After a season of navigating the wintery roads or being stationed in the garage, your bike could probably use a little TLC. Or you might be in the market for a new set of wheels. In this first post of our Bike Month blog series, Gear Up with A\J, we’re sharing some key things you need to know for maintaining your ride.
Here are three things you can learn to do at home:
Cleaning your chain
- Shift your gears so that the chain is on the largest ring at the front of your bike and smallest socket at the rear
- Lean your bike against a surface (so you can work hands free) and laydown newspaper under your bike
- Slowly turn the pedals backwards and wipe down the chain with a rag saturated with solvent, such as WD-40 or isopropyl alcohol. Do this until grease no longer comes off onto the rag along the length of the chain.
- Wipe down the areas that come in contact with the chain. You can dip a toothbrush in solvent to get at the hard to reach spaces.
- Wipe down your chain with the solvent soaked rag one last time.
Lubricating the moving parts
- Use bike-formulated lubricant and add a few drops of oil to the areas of your bike where there’s friction between metal components. This includes your derailleur and brake assemblies, brake and derailleur cables, brake and shifter levers and pedals.

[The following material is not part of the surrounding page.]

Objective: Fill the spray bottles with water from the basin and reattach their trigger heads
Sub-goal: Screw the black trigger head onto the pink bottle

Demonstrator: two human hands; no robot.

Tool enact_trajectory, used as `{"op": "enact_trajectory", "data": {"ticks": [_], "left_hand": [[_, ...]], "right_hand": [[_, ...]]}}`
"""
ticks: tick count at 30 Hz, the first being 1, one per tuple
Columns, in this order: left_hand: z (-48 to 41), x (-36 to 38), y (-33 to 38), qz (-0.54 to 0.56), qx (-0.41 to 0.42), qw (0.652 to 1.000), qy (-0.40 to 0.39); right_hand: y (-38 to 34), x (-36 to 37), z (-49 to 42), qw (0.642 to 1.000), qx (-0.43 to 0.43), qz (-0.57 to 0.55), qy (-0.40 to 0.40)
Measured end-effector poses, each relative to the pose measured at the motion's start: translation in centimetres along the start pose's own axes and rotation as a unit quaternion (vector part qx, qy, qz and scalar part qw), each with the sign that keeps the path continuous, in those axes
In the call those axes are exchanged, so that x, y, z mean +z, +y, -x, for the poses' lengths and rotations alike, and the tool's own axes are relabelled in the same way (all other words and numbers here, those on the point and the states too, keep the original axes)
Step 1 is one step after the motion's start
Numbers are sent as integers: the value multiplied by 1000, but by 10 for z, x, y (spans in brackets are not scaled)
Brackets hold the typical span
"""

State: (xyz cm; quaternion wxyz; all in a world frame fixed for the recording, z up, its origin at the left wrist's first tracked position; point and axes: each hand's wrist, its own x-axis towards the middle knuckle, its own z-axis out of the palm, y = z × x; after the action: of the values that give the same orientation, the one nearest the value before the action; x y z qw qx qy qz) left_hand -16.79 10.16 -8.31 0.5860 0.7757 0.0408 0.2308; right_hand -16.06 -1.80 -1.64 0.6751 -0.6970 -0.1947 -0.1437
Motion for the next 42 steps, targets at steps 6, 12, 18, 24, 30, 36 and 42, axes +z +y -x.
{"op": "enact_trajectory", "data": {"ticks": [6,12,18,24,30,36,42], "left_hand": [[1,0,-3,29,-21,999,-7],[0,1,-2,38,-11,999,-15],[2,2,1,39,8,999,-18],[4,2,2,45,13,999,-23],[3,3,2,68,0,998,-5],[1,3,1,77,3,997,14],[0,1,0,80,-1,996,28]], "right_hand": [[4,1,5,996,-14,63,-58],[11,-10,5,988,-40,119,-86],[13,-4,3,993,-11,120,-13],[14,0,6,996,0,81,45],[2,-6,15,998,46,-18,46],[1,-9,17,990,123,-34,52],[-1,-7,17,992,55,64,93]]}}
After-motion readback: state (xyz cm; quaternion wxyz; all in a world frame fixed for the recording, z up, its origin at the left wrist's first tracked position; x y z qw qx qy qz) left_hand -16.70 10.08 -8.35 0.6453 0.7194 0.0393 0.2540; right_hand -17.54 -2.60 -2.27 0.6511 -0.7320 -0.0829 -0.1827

Checking your tire pressure
- Look for the recommended tire pressure on the sidewall of your tire.
- Use a tire gauge to check the pressure as you inflate your tire and adjust accordingly.
Using bike shop resources:
Community bicycle resource centres, such as Recycle Cycles in Kitchener, Ontario, are a good place to have your questions answered about more complex bike issues. The Waterloo Public Interest Research Group launched Recycle Cycles in the mid 1990s and it became a Working Centre project in 1997. In 2012, they repaired 4000 bikes and logged 5000 volunteer hours. While at commercial bike shops you drop your bike off and a mechanic works on it in exchange for money, at Recycle Cycles you work on your own bike with the help of volunteers. But unfortunately, not everyone feels comfortable or welcome in bike shops. “They’re like the cool kids’ table in high school,” joked one of the A\J staffers. To help break down these barriers, Recycle Cycles hosts a Women’s and Trans Bike Night every Tuesday.
“Bike shops can be intimidating because they are typically male-dominated environments," explains Fig, a volunteer at Recycle Cycles. "There’s different gender dynamics that can play out, whether people are conscious of it or not. More often, men are socialized to learn hands-on skills and this can create a gender divide regarding who feels comfortable accessing bike resources."
“Knowing basic bike maintenance can make you more self-sufficient if you rely on your bike a lot. It also enhances your mobility – you don’t have to get bummed out about a flat tire.” She suggests flipping your bike over and getting to know it by having a good look at it and see how things move. She also recommends picking up a copy of Chainbreaker Bike Book: A rough guide to bicycle maintenance (see below for how to win a copy of Chainbreaker!)
While she faces issues of sexism, Fig maintains that challenging stereotypes and stepping out of your comfort zone can be very rewarding. She maintains that you shouldn’t be embarrassed about asking questions and that bike shop staff are there to help you in your learning process. But it’s also important to be courteous, especially when tool sharing. Fig reassures, “Just don’t take tools out of people’s hands and you’ll do great!”